- For this final project, you'll be creating a word counting application in Rust that utilizes different parallelism techniques. This will help you understand how Rust handles concurrency and parallel workloads effectively.
- Your implementations will focus on three main versions: sequential, task parallelism, and pipeline parallelism using the actor model.
- Input Data: Use ten text files, each at least 10 KB in size.
- Functional Goal: Count the number of occurrences of each word across all files. The counts from each file must be aggregated.
- Sequential Processing:
- Read each file one at a time and count the occurrences of each word.
- Use a HashMap to track word counts.
- This method will serve as the baseline for performance comparison.
- Task Parallelism:
- Implement using the rayon library.
- Split the task of reading and counting words across multiple threads.
- Each thread processes one or more files and returns a partial result.
- Merge these partial results into a final result.
- Pipeline Parallelism with Actor Model:
- Design this using a series of actors where each actor is responsible for a part of the task (e.g., reading files, counting words, aggregating counts).
- Use channels to pass data between actors.
- This approach should show how tasks can be decomposed in a more complex, but potentially more efficient manner.
- Measure the time taken by each implementation to process the files.
- Compare these times to discuss the efficiency and effectiveness of each parallelism technique.
- Extensively comment your code to explain:
- The functionality of each part.
- The Rust-specific features used (e.g., ownership, borrowing, threads).
- Details on the parallelism techniques applied.

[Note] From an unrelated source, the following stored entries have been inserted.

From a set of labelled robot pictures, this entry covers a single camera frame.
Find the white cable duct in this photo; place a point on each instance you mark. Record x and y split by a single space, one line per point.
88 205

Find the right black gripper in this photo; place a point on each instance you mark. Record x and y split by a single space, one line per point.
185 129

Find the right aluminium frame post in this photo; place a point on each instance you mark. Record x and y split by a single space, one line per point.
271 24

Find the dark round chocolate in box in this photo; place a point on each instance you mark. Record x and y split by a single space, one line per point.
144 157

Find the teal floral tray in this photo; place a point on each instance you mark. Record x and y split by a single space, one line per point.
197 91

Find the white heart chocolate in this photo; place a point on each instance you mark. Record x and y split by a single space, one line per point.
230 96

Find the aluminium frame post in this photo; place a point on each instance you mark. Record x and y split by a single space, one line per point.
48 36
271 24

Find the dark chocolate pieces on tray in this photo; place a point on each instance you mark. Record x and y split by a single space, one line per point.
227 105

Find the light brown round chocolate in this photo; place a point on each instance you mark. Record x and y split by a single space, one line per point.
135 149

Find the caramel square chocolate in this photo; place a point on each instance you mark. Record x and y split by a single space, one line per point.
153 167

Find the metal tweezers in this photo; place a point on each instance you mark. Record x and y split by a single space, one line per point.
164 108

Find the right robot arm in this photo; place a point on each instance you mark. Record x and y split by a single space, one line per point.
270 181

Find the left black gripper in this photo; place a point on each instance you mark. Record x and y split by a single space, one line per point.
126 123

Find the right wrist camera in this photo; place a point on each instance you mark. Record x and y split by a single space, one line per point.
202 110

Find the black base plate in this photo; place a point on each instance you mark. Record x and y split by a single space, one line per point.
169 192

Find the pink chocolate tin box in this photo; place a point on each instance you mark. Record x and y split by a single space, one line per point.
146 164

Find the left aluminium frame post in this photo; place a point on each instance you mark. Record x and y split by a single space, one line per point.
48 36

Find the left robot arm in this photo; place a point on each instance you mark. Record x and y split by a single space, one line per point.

- Implement a data compression technique where frequent words are stored in a dictionary with shorter representations.
- This could be a Huffman coding approach or another suitable compression algorithm like Lempel-Ziv-Welch (LZW)
- Measure and discuss the effectiveness of this compression in terms of space saved.
- Provide a link to your Repl.it project.
- Include screenshots of your application's output.
- Ensure your code compiles and runs without errors.
- Code Compilation: The application must compile and run.
- Correctness: Outputs must be accurate for the word counts.
- Comment Quality: Comments should be clear, concise, and informative.
- Performance Comparison: Document and analyze the performance of each version.
- Submission is due by the end of the day on May 8, 2024.